**Task brief**
Everything from the line that contains "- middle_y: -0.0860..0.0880" to the end of the listing below, both ends included, is to be transcribed word for word, and nothing else.
------------------------------------
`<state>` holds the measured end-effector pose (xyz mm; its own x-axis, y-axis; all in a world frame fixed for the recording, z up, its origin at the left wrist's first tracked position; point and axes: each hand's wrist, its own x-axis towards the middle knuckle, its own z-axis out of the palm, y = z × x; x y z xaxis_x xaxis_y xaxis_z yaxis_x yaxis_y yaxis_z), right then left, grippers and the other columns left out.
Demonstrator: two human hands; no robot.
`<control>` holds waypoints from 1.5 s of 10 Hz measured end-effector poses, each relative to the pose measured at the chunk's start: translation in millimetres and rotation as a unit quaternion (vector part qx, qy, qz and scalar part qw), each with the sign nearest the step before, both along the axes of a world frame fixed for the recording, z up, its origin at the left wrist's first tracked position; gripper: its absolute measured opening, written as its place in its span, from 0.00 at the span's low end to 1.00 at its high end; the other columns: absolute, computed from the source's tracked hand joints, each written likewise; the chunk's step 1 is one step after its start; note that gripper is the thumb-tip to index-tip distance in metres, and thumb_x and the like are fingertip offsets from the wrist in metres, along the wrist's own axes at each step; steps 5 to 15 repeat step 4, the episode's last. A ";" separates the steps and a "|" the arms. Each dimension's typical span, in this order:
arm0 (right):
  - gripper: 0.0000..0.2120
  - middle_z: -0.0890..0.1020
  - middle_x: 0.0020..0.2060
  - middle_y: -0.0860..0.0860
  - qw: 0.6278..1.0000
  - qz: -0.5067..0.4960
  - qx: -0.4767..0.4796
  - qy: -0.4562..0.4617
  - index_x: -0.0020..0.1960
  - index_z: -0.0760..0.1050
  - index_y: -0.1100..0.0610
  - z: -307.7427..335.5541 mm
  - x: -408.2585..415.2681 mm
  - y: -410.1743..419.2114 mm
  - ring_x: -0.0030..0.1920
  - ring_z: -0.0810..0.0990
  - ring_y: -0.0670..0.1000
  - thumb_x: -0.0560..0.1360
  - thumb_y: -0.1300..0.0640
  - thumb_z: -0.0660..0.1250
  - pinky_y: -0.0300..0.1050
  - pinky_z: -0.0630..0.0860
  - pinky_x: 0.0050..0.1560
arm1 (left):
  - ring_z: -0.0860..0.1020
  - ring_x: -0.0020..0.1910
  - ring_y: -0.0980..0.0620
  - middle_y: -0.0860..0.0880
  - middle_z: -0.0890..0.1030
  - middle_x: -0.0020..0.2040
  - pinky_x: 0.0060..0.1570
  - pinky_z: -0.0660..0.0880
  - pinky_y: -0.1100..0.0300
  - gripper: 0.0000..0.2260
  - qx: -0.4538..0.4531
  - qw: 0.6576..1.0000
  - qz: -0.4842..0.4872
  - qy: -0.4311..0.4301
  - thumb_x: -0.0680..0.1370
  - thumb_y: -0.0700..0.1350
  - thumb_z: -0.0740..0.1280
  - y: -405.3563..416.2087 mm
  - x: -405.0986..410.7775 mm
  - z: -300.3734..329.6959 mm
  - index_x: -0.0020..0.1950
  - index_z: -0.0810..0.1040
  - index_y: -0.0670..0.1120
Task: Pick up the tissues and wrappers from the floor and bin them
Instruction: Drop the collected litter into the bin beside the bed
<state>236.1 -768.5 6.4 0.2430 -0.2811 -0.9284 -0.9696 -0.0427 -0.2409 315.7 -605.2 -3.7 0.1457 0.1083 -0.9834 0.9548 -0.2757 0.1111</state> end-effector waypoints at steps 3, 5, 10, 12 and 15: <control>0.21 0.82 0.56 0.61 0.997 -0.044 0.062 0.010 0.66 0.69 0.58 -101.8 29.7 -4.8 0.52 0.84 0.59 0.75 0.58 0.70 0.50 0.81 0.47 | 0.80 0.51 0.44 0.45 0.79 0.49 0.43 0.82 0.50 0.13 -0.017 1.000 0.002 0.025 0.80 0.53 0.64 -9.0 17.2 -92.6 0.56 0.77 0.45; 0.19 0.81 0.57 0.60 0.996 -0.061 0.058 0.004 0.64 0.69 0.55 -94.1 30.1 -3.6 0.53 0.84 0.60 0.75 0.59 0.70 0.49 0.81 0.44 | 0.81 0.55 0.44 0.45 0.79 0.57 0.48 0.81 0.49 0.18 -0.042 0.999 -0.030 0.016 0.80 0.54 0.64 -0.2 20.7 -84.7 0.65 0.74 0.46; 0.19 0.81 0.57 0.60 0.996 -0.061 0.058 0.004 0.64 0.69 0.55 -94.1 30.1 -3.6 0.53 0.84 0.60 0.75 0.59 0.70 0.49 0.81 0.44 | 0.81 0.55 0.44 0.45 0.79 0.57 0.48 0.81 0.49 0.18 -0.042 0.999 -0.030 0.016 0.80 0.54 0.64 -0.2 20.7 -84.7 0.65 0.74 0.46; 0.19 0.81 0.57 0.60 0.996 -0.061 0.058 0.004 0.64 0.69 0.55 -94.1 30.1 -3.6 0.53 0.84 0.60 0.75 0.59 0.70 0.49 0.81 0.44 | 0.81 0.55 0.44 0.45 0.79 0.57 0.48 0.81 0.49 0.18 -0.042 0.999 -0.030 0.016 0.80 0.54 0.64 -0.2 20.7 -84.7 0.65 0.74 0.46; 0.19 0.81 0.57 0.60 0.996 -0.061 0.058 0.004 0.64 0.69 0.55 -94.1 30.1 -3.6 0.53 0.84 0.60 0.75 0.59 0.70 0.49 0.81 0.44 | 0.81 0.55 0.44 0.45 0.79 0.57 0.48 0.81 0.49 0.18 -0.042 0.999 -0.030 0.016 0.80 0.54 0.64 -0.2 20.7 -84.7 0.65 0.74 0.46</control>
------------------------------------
**Answer area**
  - middle_y: -0.0860..0.0880
  - middle_z: -0.0890..0.1030
  - middle_x: -0.0020..0.2040
  - pinky_x: 0.0060..0.1570
  - pinky_z: -0.0660..0.0880
  - pinky_y: -0.1100..0.0300
  - gripper: 0.0000..0.2260
  - qx: -0.4538..0.4531
  - qw: 0.6576..1.0000
  - qz: -0.4842..0.4872
  - qy: -0.4311..0.4301
  - thumb_x: -0.0680..0.1370
  - thumb_y: -0.0700..0.1350
  - thumb_z: -0.0740..0.1280
  - y: -405.3563..416.2087 mm
  - x: -405.0986..410.7775 mm
  - z: -300.3734..329.6959 mm
  - index_x: -0.0020..0.1950
  - index_z: -0.0810..0.1040
  - index_y: -0.0670..0.1120
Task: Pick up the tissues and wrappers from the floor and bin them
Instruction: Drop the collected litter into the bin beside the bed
<state>236.1 -768.5 6.4 0.2430 -0.2811 -0.9284 -0.9696 -0.0427 -0.2409 315.7 -605.2 -3.7 0.1457 0.1083 -0.9834 0.9548 -0.2757 0.1111</state> end-effector waypoints at steps 3, 5, 10, 12 and 15: <control>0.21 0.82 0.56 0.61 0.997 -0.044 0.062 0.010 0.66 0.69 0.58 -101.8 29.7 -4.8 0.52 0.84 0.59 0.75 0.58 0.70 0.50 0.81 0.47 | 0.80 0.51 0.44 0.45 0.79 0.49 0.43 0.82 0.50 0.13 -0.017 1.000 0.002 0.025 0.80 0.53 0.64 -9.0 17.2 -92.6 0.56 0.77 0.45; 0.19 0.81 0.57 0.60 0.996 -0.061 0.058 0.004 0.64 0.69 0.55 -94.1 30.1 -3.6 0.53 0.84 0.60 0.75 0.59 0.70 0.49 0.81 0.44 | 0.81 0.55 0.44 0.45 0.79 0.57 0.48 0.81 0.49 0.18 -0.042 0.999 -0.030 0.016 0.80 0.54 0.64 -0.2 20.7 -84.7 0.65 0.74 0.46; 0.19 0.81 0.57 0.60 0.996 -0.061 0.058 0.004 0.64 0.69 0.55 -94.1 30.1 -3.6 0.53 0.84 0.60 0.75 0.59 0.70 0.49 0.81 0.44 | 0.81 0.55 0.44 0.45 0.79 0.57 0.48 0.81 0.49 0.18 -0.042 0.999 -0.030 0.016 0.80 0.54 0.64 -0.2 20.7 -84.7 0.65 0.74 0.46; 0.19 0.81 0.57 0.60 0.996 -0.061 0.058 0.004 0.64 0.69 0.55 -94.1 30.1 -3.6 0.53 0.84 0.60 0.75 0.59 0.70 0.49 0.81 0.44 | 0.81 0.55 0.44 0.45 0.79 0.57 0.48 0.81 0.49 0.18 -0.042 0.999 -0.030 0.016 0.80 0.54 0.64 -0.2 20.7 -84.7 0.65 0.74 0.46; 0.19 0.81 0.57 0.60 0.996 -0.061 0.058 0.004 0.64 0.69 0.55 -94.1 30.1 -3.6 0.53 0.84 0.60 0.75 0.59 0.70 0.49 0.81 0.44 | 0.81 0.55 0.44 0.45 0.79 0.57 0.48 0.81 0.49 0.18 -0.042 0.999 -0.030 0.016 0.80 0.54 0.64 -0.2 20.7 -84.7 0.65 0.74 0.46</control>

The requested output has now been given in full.